- Aspect Ratio: 1.78:1
- Video Codec: AVC/MPEG-4
- Resolution: 1080p/24
- Audio Codec: English DTS-HD Master Audio 5.1, Spanish Dolby Digital 5.1
- Subtitles: English, English SDH, Spanish
- Rating: PG-13
- Region: ABC (Region-Free)
- Discs: 1
- Studio: Lionsgate
- Blu-ray Release Date: November 23, 2010
- List Price: $19.99
Click thumbnails for high-resolution 1920X1080p screen captures
(Screen captures are lightly compressed with lossy JPEG thus are meant as a general representation of the content and do not fully reveal the capabilities of the Blu-ray format)
Here’s the film that kick-started the Tyler Perry craze, Diary of a Mad Black Woman, based on Perry’s play of the same name. Oddly enough, the marketing for Tyler Perry’s “Madea” films has always been way off. Unsuspecting viewers will go in thinking they are getting an Eddie Murphy-esque comedy in which Tyler dons drag and takes on the persona of a stereotypical elderly black woman, whilst playing other characters in makeup as well. That’s true to a certain extent only. Diary of a Mad Black Woman is more a dysfunctional character piece with Madea acting as comic relief than anything else.
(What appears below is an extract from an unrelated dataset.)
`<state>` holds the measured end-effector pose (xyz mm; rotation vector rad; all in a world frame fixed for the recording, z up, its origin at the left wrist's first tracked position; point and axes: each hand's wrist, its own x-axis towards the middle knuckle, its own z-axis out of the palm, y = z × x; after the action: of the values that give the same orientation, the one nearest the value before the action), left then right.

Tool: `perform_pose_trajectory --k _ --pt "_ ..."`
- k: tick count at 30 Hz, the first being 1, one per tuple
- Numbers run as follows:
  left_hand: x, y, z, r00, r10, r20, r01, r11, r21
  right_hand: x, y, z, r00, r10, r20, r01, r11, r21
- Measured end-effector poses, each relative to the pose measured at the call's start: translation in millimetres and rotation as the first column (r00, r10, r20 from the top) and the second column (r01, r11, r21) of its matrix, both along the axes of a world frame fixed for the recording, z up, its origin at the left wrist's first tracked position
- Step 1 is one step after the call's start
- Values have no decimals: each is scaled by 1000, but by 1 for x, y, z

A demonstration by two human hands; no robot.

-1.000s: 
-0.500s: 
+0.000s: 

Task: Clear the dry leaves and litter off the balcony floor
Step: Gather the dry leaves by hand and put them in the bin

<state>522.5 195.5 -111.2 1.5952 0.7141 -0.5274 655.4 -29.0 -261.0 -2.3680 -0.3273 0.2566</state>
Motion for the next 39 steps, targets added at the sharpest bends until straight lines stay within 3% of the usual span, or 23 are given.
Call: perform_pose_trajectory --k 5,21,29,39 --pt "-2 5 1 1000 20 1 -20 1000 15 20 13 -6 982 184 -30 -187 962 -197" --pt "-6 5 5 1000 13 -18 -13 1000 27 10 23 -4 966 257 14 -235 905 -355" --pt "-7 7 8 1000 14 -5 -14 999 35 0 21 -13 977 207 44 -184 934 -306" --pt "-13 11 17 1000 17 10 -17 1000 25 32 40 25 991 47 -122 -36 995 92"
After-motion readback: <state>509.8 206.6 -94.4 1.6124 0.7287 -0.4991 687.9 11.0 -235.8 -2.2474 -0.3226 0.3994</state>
At the heart of this first in the line of the Madea stories is the story of Charles (Steve Harris) and Helen’s (Kimberly Elise) marriage. Reaching its eighteenth anniversary, Charles abandons the marriage and Helen, but it’s obvious that it has been a longtime coming; Helen just refused to see it. Throwing Helen out of the house and replacing her with a new woman, Charles is instantly exposed as an emotionally abusive lout, and now Helen must recover and discover life on her own. She may even find a new love in the form of working class gentleman Orlando (Shemar Moore) who has taken an interest in her, if only she can let go of her anger.
This may be one of the most straightforward of Perry’s films, focusing on one plot and keeping it simple. He still has a tendency toward melodrama, but with the absence of too many subplots getting in the way, Diary of a Mad Black Woman is easy to follow and ultimately pleasurable to watch.
Diary of a Mad Black Woman is only five-years-old, but this transfer from Lionsgate looks oddly grungy. The AVC/MPEG-4 1080p encoding shows quite a bit of source damage and the overall image is rather soft, making this a less-than-average catalogue release on Blu-ray.
Mad Black Woman’s soundtrack is a straightforward DTS-HD Master Audio 5.1 mix that is a bit front-heavy and dialogue-driven. It is given occasion to open up a bit during a rainstorm scene, but otherwise the surround channels have a little low-level ambience and little else. Low frequencies are tight and come into play when the heavily r&b-influenced soundtrack kicks in.
Diary of a Mad Black Woman is loaded with “making of” type featurettes, but they are all in standard definition and ported over from the previous DVD release, so there’s nothing new to be had for the HD fan.
The supplements provided with this release are:
- Audio Commentary with Tyler Perry
- Audio Commentary with Director Darren Grant and Actress Kimberly Elise
- The “ATL” (1.33:1; 480i/60; 0:09.49) — Filming on location in Atlanta.
- The Real Mad Black Women (1.33:1; 480i/60; 0:16.44)
- Music Montages (1.78:1; 480i/60):
- Ain’t it Funny
- Ask the Savior
- Father Can You Hear Me
- I Wanna Swing
- Take it to Jesus
- Deleted Scenes (1.33:1; 480i/60):
- Madea Pushes Helen to get a Job
- Debrah Brings Home Tiffany
- Helen Sees Orlando at Church
- Tiffany Gives Debrah Her Necklace
- Tiffany Didn’t Come Home with B.J.
- Charles Wants to Stay on the Case
- Helen Can’t Pay for Dinner
- Brian Tucks B.J. In
- Debrah Sober for Four Weeks
- Brian and Kids Got to Visit Debrah in Rehab
- Outtakes (1.33:1; 480i/60)
- Making of Diary… (1.33:1; 480i/60; 0:20.36)
- Who is Tyler Perry? (1.33:1; 480i/60; 0:12.31)
- Reflections on Diary (1.33:1; 480i/60; 0:02.53)
- Tyler Perry Spotlight (1.33:1; 480i/60; 0:11.41)
- Photo Gallery (1080p)
- You Can Do it…it’s Electric! (1.33:1; 480i/60; 0:02.52)
The Definitive Word
Forget the comic relief, the real interest in Diary of a Mad Black Woman is the human drama that manages to click in this first Madea big screen outing from Tyler Perry.